Centretown businesses want the city to consider burying power lines and increasing parking as part of the upcoming Bank Street renovations.

At a meeting earlier this month, community leaders, business associations and the city’s project team discussed their visions for Bank Street after construction is completed from Lansdowne Park to Wellington Street.

“There were a lot of things talked about as far as how to increase pedestrian flow, how to decrease traffic, how to make it more beautiful,” says Tom Fairfield, who represented the Bank Street Tommy & Lefebvre store at the meeting.

Fairfield says businesses want the city to bury power lines to create more space on the sidewalk.

“Getting power lines buried seemed to be a major concern,” he says. “Everybody wants power lines buried.”

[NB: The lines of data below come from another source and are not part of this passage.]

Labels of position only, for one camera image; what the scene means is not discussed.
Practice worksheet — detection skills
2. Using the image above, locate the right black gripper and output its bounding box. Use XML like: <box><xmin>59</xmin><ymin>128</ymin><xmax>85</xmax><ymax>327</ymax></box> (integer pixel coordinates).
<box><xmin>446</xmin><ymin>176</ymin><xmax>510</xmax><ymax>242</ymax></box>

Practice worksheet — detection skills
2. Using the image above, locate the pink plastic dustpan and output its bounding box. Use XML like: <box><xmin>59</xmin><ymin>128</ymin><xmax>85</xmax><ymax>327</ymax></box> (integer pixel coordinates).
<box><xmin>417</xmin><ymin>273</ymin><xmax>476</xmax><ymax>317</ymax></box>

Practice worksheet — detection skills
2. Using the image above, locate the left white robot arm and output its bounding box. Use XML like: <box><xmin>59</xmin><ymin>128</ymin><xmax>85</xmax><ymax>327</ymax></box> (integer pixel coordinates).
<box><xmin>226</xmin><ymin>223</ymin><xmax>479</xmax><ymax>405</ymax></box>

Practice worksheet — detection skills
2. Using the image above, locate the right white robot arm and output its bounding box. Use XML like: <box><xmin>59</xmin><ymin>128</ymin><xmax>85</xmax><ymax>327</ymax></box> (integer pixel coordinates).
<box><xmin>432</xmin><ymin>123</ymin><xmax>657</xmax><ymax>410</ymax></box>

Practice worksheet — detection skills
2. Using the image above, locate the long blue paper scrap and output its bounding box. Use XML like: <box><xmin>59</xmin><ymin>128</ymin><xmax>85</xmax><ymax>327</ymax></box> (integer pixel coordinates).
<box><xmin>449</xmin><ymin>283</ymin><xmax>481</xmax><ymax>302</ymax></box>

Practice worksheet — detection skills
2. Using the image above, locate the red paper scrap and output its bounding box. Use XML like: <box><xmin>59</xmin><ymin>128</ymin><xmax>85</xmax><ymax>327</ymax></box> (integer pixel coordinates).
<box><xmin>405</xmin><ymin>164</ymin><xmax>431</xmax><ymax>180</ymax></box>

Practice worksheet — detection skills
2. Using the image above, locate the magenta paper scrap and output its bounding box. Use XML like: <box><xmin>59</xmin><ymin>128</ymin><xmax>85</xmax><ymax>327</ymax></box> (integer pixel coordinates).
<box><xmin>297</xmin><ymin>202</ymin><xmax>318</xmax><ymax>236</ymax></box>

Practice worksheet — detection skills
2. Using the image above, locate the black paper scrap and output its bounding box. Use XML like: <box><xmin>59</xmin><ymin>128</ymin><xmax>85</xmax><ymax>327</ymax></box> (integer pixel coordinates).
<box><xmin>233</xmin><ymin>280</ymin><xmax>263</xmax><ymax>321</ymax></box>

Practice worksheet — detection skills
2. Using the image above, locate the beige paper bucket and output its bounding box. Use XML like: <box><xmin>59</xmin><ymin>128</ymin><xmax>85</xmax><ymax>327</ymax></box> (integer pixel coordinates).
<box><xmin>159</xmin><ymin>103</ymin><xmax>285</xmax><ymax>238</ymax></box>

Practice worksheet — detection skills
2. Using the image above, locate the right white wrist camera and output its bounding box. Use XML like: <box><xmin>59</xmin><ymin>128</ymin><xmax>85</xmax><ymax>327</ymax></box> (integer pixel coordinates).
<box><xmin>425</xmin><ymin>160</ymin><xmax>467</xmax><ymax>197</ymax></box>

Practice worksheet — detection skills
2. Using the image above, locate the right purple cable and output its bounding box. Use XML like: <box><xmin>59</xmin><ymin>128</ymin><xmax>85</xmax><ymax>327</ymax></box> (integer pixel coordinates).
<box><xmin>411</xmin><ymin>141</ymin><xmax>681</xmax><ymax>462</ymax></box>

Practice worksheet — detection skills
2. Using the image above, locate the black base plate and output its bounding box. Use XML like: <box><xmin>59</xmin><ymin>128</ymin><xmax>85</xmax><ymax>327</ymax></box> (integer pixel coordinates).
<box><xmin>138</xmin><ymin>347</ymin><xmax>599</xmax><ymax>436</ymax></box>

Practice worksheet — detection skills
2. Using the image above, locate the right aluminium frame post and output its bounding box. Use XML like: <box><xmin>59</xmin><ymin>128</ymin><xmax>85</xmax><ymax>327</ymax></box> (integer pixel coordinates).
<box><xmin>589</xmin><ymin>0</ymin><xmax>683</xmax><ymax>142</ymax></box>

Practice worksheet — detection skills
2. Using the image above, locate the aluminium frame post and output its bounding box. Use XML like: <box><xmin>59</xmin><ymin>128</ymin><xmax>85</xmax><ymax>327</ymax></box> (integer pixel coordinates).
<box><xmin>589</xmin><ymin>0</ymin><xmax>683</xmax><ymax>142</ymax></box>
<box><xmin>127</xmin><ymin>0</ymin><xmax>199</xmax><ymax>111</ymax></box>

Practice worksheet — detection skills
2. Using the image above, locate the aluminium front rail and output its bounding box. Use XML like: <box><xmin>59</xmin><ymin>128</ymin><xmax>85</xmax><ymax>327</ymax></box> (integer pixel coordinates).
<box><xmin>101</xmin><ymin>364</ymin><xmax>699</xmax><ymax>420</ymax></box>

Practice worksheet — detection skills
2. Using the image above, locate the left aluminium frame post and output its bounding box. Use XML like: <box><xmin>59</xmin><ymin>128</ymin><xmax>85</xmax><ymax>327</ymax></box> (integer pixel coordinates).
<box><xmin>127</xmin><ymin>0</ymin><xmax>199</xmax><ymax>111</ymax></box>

But Richard Holder, the project manager for the city, says it is too early to assess the feasibility of the idea.

“It would be expensive,” he says. “We will look at alternatives as we go through the course of this preliminary design.”

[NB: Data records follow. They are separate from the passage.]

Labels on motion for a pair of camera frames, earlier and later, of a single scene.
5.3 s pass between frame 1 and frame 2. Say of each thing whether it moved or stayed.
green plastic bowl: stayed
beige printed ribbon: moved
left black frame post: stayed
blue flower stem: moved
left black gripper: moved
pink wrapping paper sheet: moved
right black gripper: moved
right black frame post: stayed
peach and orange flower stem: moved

The city will use the latest suggestions to guide the new design and present it at an open house on April 5, says Phil Landry, a member of the project team.

Fairfield says parking is another major concern along this section of Bank Street. He says shop owners want to create more parking by eliminating rush-hour no-parking zones, even though this would slow traffic.

“There seemed to be consensus to have parking along the street all the time,” he says. “So that sort of goes against having efficient vehicular traffic flow.”

Shop owners might not get their wish, says David Gladstone, a Centretown resident and member of the city’s pedestrian and traffic advisory committee.

“There will probably … be a fair bit of resistance to anything that is perceived as constricting the traffic flow on Bank Street (north of) the Queensway,” he says, “so there will probably be an interesting give-and-take process.”

Gladstone says one of his priorities is to make it easier to travel along Bank Street. He says the city should encourage people to use the bus like a shuttle from one end to the other, or even create a bus route only for Bank Street.

“You can do it now but … you have to be a pretty seasoned user of the buses on Bank Street to know where to go,” says Gladstone. “If you’re at Bank and Laurier, nothing tells you what bus will take you into the Glebe.”

Landry says the suggestions from the meeting gave the city’s project team a good sense of community priorities.

“There weren’t many issues that were brought up that weren’t expected to be brought up,” says Holder.

While businesses and residents are optimistic about the reconstruction, Fairfield says they are also realistic.

“Although we’d like to have all these things, the reality is you can only do so much with that much space,” he says.